You might need a larger pit, but usually at the end of the run, you will have water in the el's, unless it is done correctly.


----------



## shanax (Jun 15, 2012)

I think a problem, now that I think about it, is that they used solid PVC for the entire run, just the holes at the elbow area to drain. Nothing is draining along the pathway down without the holes, just the end. Is that normal to do that way?


----------



## gregzoll (Dec 25, 2006)

Yes, unless you use street el's.


----------



## AllanJ (Nov 24, 2007)

shanax said:


> I think a problem, now that I think about it, is that they used solid PVC for the entire run, just the holes at the elbow area to drain. Nothing is draining along the pathway down without the holes, just the end.
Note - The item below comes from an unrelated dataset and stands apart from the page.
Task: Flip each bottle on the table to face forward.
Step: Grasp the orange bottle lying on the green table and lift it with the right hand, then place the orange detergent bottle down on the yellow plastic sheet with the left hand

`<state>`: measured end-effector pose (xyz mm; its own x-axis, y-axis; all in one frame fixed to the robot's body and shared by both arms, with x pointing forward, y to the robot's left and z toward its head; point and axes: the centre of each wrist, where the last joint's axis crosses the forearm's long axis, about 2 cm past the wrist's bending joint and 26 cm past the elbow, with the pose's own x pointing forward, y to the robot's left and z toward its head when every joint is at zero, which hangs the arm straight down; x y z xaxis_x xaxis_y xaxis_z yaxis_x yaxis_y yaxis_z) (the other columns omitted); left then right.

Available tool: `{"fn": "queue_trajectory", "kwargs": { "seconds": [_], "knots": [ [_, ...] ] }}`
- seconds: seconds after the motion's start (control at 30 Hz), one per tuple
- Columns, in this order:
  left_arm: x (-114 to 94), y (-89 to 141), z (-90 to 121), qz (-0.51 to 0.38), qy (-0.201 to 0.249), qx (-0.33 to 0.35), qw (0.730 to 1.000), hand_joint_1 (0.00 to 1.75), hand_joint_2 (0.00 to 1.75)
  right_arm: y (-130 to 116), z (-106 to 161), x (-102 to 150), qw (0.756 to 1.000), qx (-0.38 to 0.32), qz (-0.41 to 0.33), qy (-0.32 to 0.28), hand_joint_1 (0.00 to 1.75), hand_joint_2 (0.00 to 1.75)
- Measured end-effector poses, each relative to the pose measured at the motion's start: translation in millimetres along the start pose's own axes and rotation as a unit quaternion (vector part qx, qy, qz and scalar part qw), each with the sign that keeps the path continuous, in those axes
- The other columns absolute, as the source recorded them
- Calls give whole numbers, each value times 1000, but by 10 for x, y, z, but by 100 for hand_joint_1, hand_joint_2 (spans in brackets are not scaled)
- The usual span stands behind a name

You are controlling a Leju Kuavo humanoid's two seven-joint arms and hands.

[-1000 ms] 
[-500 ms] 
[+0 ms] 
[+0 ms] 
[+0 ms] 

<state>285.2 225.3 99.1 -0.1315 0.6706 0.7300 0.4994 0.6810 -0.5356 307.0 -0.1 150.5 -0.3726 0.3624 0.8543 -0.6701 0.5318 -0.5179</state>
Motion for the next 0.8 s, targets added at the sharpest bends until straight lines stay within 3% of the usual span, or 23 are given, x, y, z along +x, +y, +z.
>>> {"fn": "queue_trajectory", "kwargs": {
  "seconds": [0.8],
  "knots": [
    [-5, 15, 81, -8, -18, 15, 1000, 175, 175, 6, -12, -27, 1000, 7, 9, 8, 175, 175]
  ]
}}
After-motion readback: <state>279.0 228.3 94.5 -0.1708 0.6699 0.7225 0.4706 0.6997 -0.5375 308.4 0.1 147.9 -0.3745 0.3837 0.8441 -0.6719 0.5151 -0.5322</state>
Is that normal to do that way?


Actually it is acceptable to have a solid pipe sloping away from the house to carry away the gutter water.

At least for the first several feet near the house, the main purpose of perforations in the drain pipe is to collect more water to carry away as opposed to let water soak into the soil, although under dry conditions water will soak into the soil.


----------



## kmelendezbush (2 mo ago)

Did you get your problem solved? The builders put in a drainage box, pipes and drain bubbler but it hardly drains. We live in NM where the water should evaporate. It does not drain or evaporate but sits in the pipes. We don't want standing water due to mosquitoes carrying zika and malaria here in NM where we live. Did you find out why it would not drain for you. Also our builder claims it is normal to have standing water.


----------



## Matt1963 (5 mo ago)

kmelendezbush said:


> Did you get your problem solved? The builders put in a drainage box, pipes and drain bubbler but it hardly drains. We live in NM where the water should evaporate. It does not drain or evaporate but sits in the pipes. We don't want standing water due to mosquitoes carrying zika and malaria here in NM where we live. Did you find out why it would not drain for you. Also our builder claims it is normal to have standing water.


That post is 10 years old so don't expect an answer. Start a new post with your issues.


----------